Die höhere Rate sei aber überwiegend durch ortsspezifische Faktoren zu erklären, betonten die Forschenden. So wohnten Ausländerinnen und Ausländer "häufiger in kriminalitätsbelasteten Gebieten", also in Ballungsräumen mit einer hohen Kriminalitätsdichte, als Deutsche. Demografische Faktoren wie das Alter und der Anteil männlicher Einwohner "erklären regionale Kriminalitätsunterschiede dagegen nur geringfügig", heißt es in der Studie.

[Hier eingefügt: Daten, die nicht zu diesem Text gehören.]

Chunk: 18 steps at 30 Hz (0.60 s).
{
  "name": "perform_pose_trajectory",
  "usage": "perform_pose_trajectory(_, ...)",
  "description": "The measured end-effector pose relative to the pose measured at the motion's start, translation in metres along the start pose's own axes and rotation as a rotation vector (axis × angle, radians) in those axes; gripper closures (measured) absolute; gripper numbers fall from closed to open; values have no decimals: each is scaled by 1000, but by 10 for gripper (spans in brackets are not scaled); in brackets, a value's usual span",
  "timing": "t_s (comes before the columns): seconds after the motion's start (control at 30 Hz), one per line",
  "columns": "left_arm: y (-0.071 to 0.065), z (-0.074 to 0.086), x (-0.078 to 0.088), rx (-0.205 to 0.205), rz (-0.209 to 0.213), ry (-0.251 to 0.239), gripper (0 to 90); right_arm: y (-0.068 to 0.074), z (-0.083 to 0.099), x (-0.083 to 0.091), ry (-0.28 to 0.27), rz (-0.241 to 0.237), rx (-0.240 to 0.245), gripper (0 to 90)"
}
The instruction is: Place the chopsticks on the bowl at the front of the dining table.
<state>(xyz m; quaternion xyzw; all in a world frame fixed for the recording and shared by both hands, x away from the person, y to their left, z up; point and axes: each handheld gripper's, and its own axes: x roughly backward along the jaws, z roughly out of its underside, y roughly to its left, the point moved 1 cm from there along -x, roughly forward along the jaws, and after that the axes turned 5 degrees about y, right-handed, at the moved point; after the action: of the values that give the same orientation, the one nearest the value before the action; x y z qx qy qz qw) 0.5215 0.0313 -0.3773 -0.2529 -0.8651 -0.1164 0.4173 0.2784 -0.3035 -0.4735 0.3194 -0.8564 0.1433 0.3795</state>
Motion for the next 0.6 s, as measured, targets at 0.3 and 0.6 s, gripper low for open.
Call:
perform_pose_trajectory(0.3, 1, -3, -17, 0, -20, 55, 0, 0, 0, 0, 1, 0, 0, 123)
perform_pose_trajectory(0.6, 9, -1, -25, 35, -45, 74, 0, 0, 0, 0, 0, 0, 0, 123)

Zudem stünden die für 2018 bis 2023 betrachteten Veränderungen im lokalen Anteil von Ausländerinnen und Ausländern "in keinem Zusammenhang mit Veränderungen in der Kriminalitätsrate", heißt es weiter. "Die Annahme, dass Ausländer oder Schutzsuchende eine höhere Kriminalitätsneigung besitzen als demografisch vergleichbare Einheimische, ist nicht haltbar", erklärte Ifo-Forscher Joop Adema.
Vorbeugen lasse sich Kriminalität unter Migrantinnen und Migranten grundsätzlich vor allem durch eine Integration in den Arbeitsmarkt, heißt es in der Untersuchung weiter. Dabei gehe es etwa um eine einfachere Anerkennung ausländischer Abschlüsse und eine Verteilung von Asylbewerberinnen und Asylbewerbern nach der regionalen Arbeitsnachfrage.